Time Profiling - Introduction

The time profiling setup, as mentioned in the main Readme, runs a forward pass of the VGG and AlexNet architecture over multiple batch-sizes for all the convolution algorithms multiple times each (= 3 as default), measures the different times as convolution time, algorithmic overhead time and total time and compares them.

Time Calculation

In order to capture run time of the different convolution methods, we use CUDA Events API and add timing logic within each kernel.

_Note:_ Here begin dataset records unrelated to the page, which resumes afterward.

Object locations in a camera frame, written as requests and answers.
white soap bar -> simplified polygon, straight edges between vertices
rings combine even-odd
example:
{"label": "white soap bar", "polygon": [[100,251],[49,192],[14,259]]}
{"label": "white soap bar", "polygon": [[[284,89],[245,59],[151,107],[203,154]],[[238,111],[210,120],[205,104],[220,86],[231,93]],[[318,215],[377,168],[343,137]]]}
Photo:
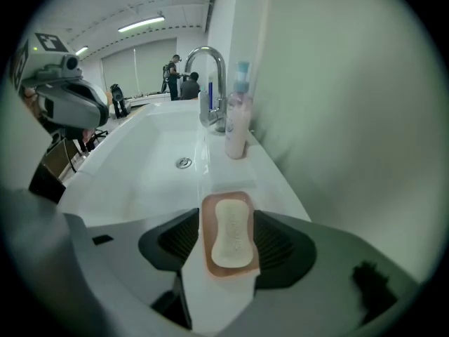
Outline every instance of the white soap bar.
{"label": "white soap bar", "polygon": [[239,199],[222,199],[215,205],[217,239],[212,260],[226,268],[239,268],[253,260],[253,246],[248,237],[248,205]]}

pink soap dish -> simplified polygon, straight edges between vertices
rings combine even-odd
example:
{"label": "pink soap dish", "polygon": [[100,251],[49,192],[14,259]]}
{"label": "pink soap dish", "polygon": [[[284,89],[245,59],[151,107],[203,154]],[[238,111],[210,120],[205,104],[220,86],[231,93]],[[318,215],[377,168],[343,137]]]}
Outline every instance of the pink soap dish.
{"label": "pink soap dish", "polygon": [[[218,221],[215,216],[215,205],[222,199],[239,199],[244,201],[249,208],[248,216],[248,237],[253,245],[253,259],[251,262],[240,268],[225,268],[216,265],[212,260],[212,247],[217,238],[217,227]],[[237,275],[243,275],[253,270],[259,269],[259,254],[257,252],[257,247],[253,239],[253,228],[254,228],[254,206],[251,198],[242,191],[238,192],[227,192],[223,194],[210,194],[203,199],[201,204],[201,226],[203,231],[203,250],[204,256],[206,257],[206,266],[209,273],[214,277],[233,277]]]}

sink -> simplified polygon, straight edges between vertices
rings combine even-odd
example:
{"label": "sink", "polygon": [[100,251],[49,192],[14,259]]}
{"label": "sink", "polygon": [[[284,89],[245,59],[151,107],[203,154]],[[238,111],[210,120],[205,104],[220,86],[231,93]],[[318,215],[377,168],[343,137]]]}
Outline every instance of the sink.
{"label": "sink", "polygon": [[[147,105],[91,153],[59,207],[90,227],[200,207],[210,193],[244,191],[256,209],[310,220],[249,132],[247,141],[246,158],[230,159],[224,136],[202,127],[198,101]],[[191,166],[178,168],[185,157]]]}

faucet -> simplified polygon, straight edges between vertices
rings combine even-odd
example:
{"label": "faucet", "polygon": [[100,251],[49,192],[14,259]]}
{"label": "faucet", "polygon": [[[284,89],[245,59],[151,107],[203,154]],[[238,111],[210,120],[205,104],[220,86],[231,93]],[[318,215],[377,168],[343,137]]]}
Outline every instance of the faucet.
{"label": "faucet", "polygon": [[212,56],[215,62],[217,63],[218,97],[215,98],[216,109],[207,112],[206,113],[207,116],[201,116],[200,114],[200,120],[201,122],[206,121],[208,125],[212,125],[216,122],[217,126],[215,127],[215,130],[218,132],[224,132],[226,128],[227,97],[226,97],[226,65],[225,60],[222,57],[222,54],[219,53],[214,48],[211,48],[210,46],[200,46],[198,48],[195,48],[189,54],[189,56],[187,56],[187,61],[185,62],[185,72],[190,72],[195,57],[204,53]]}

ceiling light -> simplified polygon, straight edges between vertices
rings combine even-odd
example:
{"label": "ceiling light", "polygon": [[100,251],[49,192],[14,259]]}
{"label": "ceiling light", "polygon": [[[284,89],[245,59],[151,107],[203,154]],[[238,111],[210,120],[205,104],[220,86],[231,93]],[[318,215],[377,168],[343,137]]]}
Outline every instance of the ceiling light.
{"label": "ceiling light", "polygon": [[79,55],[80,53],[83,53],[84,51],[86,51],[89,47],[87,46],[83,46],[82,48],[80,48],[75,54]]}
{"label": "ceiling light", "polygon": [[153,22],[164,21],[164,20],[165,20],[165,18],[163,16],[158,16],[157,18],[151,18],[151,19],[146,19],[146,20],[142,20],[142,21],[137,21],[131,25],[126,25],[126,26],[121,27],[119,29],[119,32],[125,32],[128,30],[134,29],[135,27],[148,25],[148,24],[152,24]]}

At each convolution layer, we break the time taken by the API function into 3 time metrics:

Convolution Time - This includes the time taken for all the crucial operations/kerels that are involved in the main convolution logic [The part that multiplies the matrices and computes the answert]
Pre/post process Overhead Time - This includes the algorithmic overheads incurred due to functions/kernels for preprocessing like padding, filter size manipulation, etc. or for postprocessing like cropping, striding the output out of a bigger array or longer C++ copy operations. This DOES NOT include times for CUDA memory operations like cudaMemcpy, cudaMalloc, etc.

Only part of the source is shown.